Re: Multilingual Documents [was: HTML forms and UTF-8]

From: Jonathan Rosenne (
Date: Fri Dec 03 1999 - 00:57:43 EST

Please note that according the HTML 4 the document character set is always
the full UCS, independent of the character encoding used. Even if the
document is encoded in ISO-8858-1 or US-ASCII, is can use any character in
the UCS by means of numeric character references (NCRs). I have seen pages
consisting entirely of NCRs.

For some multilingual documents this would be the natural way to go - for
example, if the page is mainly in one language with short phrases in
another script.

Thus, wether you serve UTF-8 or UTF-16 or any other encoding is in
principle irrelevant to the issue.


At 12:20 02/12/99 -0800, A. Vine wrote:
>Michael Everson wrote:
>> Ar 18:18 -0800 1999-12-01, scríobh A. Vine:
>> >The bottom line was then and is now, how much are folks willing to pay for
>> >multilingual capability, and how many folks are willing to pay it?
>> >companies are for-profit organizations. Multilingual support is not
>> >It costs a tremendous amount of money to garner the expertise, evaluate
>> >product(s), design, and code, for multilingual.
>> Well, Andrea, it depends _how_ multilingual. In Unicode terms, if it has to
>> do with representing many complex scripts, that costs lots in terms of
>> rendering.
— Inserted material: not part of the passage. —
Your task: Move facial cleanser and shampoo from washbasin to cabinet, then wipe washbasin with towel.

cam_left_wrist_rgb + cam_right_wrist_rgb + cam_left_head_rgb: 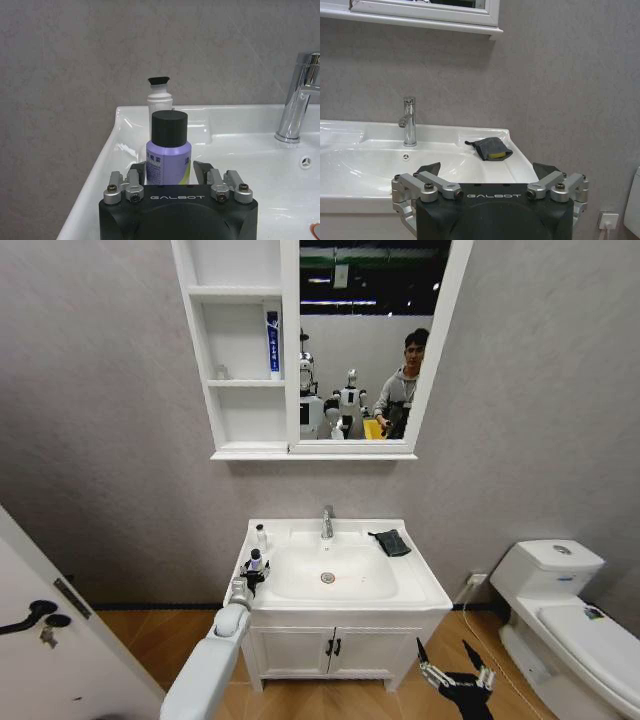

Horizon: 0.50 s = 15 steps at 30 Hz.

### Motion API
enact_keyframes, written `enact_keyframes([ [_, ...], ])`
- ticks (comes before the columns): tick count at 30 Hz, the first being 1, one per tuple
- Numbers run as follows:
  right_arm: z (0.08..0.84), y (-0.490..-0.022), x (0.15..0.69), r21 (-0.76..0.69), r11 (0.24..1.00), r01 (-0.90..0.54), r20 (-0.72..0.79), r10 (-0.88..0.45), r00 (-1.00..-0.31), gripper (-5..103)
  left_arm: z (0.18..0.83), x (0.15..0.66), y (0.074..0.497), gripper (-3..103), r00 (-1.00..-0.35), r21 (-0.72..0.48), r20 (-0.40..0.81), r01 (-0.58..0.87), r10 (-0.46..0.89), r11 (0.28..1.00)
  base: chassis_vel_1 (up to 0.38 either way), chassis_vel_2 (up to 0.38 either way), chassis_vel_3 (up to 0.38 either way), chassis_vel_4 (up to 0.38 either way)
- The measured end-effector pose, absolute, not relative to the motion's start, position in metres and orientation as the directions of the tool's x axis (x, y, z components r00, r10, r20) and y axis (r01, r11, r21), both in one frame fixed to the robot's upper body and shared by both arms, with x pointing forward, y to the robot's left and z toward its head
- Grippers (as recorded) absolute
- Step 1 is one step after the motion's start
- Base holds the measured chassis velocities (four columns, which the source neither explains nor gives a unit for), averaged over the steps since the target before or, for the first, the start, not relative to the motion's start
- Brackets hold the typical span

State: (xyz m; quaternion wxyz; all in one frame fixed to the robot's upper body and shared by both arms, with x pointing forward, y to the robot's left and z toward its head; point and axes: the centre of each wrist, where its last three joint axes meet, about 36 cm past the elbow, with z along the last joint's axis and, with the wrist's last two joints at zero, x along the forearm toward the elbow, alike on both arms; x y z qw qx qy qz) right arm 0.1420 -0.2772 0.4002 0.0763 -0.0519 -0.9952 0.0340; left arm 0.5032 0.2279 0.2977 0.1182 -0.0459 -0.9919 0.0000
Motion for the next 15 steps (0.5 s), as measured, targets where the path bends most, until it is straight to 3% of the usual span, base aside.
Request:
enact_keyframes([
  [3,0.4,-0.277,0.142,-0.074,0.992,0.098,0.148,0.108,-0.983,100,0.3,0.502,0.229,52,-0.969,-0.014,0.23,0.094,0.095,0.995,0.0,0.0,0.0,0.0],
  [5,0.4,-0.276,0.143,-0.07,0.993,0.097,0.146,0.107,-0.983,100,0.309,0.496,0.234,43,-0.971,-0.026,0.209,0.112,0.115,0.993,0.0,0.0,0.0,0.0],
  [15,0.4,-0.271,0.144,-0.054,0.994,0.096,0.144,0.103,-0.984,100,0.362,0.466,0.268,43,-0.978,0.008,0.149,0.148,0.145,0.989,0.0,0.0,0.0,0.0],
])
But what I don't want to see is a limitation of character
>> repertoire, say, in the Latin script.
>Neither do I. But the point is that if I serve up UTF-8 or UTF-16 on HTML
>pages, most people will not see data outside of ASCII correctly. We're not
>there yet. I _can_ serve UTF-8 to folks in HTML pages should they choose
>as their preferred charset (providing our customers gave their customers that
>option). But as it turns out, very few folks actually _do_ choose UTF-8, or
>request multilingual capabilities which results in our serving them UTF-8.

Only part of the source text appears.